End-to-End DevOps on a Golang Web Application

A capstone-style build: multi-stage Docker images, Kubernetes manifests, CI with GitHub Actions, CD with Argo CD, Helm charts per environment, an ingress controller, and DNS mapping for the live domain.

What You Can Do After This Course

By the end of the curriculum you'll have shipped three real projects and covered the full toolchain a professional DevOps role expects. Concretely, you'll be able to:

Operate confidently on Linux — navigate the file system, manage processes and permissions, and automate tasks with Bash.

Reason about networks — DNS, HTTP/S, load balancing, and firewalls, so you can debug connectivity issues instead of guessing.

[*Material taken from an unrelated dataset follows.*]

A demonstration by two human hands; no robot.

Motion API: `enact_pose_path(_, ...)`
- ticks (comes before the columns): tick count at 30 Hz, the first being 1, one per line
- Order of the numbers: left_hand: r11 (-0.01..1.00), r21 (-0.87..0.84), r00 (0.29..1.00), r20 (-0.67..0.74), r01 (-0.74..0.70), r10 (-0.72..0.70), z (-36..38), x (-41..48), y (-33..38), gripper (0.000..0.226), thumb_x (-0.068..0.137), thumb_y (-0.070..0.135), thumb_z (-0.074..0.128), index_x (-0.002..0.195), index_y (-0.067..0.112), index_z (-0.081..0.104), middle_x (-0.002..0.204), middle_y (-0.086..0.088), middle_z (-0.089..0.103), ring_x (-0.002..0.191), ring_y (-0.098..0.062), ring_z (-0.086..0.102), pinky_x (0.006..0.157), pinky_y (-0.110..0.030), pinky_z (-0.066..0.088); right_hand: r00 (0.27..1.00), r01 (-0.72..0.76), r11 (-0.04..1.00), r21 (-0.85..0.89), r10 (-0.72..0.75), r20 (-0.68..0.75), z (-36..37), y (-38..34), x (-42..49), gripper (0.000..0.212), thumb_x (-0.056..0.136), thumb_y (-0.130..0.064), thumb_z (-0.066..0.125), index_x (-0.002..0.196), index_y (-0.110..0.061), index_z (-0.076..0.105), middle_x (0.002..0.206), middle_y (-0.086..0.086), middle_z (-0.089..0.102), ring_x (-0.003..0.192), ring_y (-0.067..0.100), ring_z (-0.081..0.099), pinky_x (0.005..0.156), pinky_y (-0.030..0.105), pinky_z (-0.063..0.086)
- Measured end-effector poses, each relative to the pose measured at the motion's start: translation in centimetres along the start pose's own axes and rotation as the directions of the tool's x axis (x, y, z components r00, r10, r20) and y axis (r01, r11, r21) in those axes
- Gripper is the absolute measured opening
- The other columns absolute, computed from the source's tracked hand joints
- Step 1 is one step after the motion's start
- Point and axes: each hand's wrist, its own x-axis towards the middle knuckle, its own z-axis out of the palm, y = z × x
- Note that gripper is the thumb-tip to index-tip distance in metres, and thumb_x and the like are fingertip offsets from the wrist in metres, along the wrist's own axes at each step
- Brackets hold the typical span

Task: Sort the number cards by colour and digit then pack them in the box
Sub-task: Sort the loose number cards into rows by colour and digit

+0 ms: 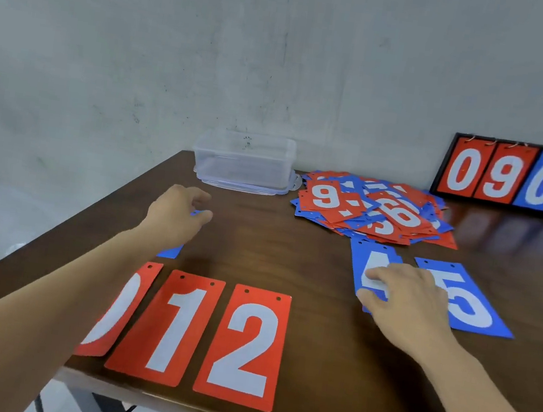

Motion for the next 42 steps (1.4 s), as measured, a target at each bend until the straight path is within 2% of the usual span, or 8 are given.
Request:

Containerize and orchestrate applications — build Docker images and deploy them to Kubernetes with pods, deployments, and services.

Provision infrastructure as code — define cloud resources with Terraform and keep server configuration consistent with Ansible.

Work across the cloud — deploy to AWS, Azure, or GCP, use serverless where it fits, and apply resilient design patterns like auto-scaling and canary releases.

Build delivery pipelines — automate build-test-deploy with CI/CD tools, adopt GitOps with ArgoCD or Flux, and manage build artifacts.

Secure and observe production systems — manage secrets safely, and monitor metrics, logs, and traces to see what a running system is actually doing.